Song Yi berkata agak berlebihan menyebutnya cinta pertamanya. Ia hanya ingin bertemu lagi dengan pria itu untuk berterima kasih dan menanyakan mengapa ia menyelamatkannya. Hanya itu.
Min Joon bercerita pada Pengacara Jang bahwa malam itu ia pergi ke tempat yang ada dalam firasatnya. Dan ia melihat kejadian yang persis seperti dalam firasatnya. Ketika truk itu hampir menabrak Song Yi, Min Joon menghentikan waktu.
Dengan secepat kilat ia meraih Song Yi dan membawanya ke seberang, lalu menjalankan waktu kembali. Song Yi waktu itu menatapnya dengan heran.
“Ahjusshi, siapa kau?” tanyanya. “Apa kau hantu? Atau kau semacam malaikat maut?”
“Apakah malam itu hanya mimpi? Dua orang yang begitu mirip, bisakah aku tahu siapa dia? Jika itu bukan mimpi, aku ingin melihatnya sekali lagi sebelum aku pergi. Itu mungkin tidak akan terjadi.”
Epilog episode 1:
Tiga dosen sedang duduk makan siang di sebuah kafe ketika mereka melihat Min Joon lewat dengan sepedanya. Mereka menyapanya tapi Min Joon pura-pura tidak melihat dan mendengar mereka.

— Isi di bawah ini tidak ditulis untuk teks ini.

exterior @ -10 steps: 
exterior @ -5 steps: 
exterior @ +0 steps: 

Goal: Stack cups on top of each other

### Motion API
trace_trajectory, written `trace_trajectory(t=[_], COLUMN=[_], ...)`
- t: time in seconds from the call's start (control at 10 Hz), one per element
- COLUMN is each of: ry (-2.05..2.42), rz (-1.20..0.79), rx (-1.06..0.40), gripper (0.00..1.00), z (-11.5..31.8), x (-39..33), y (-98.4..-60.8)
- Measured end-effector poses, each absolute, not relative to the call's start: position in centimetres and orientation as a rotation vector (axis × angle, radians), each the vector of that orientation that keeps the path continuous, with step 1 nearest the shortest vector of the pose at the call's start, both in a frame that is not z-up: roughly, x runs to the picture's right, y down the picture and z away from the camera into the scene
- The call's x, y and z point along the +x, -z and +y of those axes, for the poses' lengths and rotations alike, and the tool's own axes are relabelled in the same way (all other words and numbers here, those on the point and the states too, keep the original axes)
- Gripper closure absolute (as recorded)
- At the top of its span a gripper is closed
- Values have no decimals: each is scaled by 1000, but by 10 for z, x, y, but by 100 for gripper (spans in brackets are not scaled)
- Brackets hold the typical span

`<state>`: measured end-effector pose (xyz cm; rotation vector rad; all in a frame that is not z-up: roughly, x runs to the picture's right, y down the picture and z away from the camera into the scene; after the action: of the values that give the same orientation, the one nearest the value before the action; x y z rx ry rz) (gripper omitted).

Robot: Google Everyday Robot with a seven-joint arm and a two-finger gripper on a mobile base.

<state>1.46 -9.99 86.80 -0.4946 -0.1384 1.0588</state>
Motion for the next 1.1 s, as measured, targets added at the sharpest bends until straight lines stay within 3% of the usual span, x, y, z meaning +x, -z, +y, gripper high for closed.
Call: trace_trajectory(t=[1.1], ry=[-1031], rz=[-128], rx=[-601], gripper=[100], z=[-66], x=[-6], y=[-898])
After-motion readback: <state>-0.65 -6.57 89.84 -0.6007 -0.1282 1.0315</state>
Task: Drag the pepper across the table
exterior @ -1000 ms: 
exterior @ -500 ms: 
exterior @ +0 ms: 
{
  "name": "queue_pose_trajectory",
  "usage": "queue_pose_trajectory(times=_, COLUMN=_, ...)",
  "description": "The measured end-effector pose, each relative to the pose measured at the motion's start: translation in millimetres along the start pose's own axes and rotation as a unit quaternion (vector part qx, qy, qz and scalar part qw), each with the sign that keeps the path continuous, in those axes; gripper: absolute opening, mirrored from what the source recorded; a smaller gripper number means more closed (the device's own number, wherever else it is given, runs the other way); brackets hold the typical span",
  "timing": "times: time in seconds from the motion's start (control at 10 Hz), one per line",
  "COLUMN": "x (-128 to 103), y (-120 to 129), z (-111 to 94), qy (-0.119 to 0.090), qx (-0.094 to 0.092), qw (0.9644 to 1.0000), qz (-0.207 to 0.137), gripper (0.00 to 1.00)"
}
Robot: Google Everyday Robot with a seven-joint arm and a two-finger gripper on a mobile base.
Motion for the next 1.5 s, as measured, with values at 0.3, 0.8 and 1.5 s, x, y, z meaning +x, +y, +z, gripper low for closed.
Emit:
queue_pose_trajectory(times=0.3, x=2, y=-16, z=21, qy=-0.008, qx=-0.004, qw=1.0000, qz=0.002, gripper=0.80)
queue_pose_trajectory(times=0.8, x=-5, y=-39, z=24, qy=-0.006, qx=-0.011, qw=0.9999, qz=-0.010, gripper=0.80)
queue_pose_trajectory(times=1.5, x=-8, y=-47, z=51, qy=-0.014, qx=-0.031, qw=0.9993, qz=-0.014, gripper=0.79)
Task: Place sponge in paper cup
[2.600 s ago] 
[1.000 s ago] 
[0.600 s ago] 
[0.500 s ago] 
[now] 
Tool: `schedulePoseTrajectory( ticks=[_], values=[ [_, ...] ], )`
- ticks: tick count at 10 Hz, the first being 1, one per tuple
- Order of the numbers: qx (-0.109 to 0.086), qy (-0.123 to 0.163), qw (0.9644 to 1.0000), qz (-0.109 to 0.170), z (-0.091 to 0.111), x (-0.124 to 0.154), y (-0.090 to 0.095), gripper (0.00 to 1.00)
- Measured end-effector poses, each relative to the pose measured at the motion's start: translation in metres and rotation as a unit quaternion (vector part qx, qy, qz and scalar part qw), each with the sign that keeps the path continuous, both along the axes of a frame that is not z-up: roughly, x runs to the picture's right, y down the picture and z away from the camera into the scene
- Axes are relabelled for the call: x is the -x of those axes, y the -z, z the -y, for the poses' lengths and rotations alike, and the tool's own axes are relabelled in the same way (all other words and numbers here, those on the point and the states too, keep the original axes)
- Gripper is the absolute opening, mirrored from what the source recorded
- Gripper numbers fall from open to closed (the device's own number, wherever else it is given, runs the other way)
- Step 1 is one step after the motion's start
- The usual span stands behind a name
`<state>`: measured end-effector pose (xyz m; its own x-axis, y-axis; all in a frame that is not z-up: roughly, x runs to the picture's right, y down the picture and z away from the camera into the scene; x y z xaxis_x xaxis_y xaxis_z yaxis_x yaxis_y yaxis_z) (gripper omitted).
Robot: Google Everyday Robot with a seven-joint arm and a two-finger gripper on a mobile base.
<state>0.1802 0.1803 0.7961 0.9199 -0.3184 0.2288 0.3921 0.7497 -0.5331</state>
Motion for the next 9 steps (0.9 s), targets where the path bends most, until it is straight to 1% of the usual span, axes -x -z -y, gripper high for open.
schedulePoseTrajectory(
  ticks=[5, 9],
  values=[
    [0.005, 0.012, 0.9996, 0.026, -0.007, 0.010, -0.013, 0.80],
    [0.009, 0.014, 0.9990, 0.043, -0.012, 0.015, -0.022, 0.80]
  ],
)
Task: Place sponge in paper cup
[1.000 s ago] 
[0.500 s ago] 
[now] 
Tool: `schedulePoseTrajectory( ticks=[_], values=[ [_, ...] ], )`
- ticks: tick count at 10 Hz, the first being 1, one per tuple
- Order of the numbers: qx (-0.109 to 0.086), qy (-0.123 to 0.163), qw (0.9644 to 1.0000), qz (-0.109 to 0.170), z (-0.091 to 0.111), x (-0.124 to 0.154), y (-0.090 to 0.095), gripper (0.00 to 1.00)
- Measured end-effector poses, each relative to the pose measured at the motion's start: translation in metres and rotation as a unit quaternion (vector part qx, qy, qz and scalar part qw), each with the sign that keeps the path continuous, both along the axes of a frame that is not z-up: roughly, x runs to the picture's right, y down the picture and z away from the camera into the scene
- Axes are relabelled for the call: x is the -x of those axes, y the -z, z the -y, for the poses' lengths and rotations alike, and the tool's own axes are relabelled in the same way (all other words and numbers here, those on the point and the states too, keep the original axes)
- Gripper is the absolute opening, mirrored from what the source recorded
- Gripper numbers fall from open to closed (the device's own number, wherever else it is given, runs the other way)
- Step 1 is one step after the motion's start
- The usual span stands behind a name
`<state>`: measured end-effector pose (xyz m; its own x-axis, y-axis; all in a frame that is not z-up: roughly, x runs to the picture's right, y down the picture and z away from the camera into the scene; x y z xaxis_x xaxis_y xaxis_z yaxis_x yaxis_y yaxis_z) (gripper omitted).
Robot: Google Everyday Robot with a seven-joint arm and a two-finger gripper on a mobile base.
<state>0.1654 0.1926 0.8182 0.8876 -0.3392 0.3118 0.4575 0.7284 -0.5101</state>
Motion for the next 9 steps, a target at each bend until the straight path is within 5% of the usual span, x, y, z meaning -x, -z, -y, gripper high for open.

Ketiganya menganggap Min Joon sombong karena tinggal di wilayah Gangnam dan menjadi doktor di usia muda. Memangnya siapa yang peduli jika ia jenius dan lulusan Harvard jika tidak bisa bersosialisasi? Pasti karena ia tidak pernah ikut wamil. Wamil adalah obat terbaik untuk orang tidak sopan seperti Min Joon. Dua tahun ikut wamil dan Min Joon pasti akan sadar. Semua pria seperti itu.
Min Joon awalnya tidak mempedulikan omongan mereka tentang dirinya (ia mendengar jelas ocehan mereka karena telinga supernya). Tapi begitu kata “wamil” disebut, ia langsung berhenti dan menghela nafas kesal.
“Apa kau pernah melihat orang yang ikut perang sejak jaman Qing? Ketika itu kami mengenakan hadori, bukan rompi anti peluru. Kami mengenakan 9 lapis pakaian untuk melindungi diri dari peluru.
Kupikir aku akan bebas setelah kemerdekaan Korea. Tapi terjadi perang saudara dan negara terbagi 2. Aku telah mengikuti semua kesatuan di ketentaraan: angkatan darat, laut, dan udara. Aku mengubah identitasku tiap 10 tahun dan harus mendaftar setiap kalinya.
Orang terus membicarakan Psy pergi wamil dua kali. Sejak jaman Joseon aku sudah 24 kali mengikuti wamil. Selama 400 tahun di bumi, aku menghabiskan waktu di militer saja selama 49 tahun dan 7 bulan. Bisakah kau percaya itu?”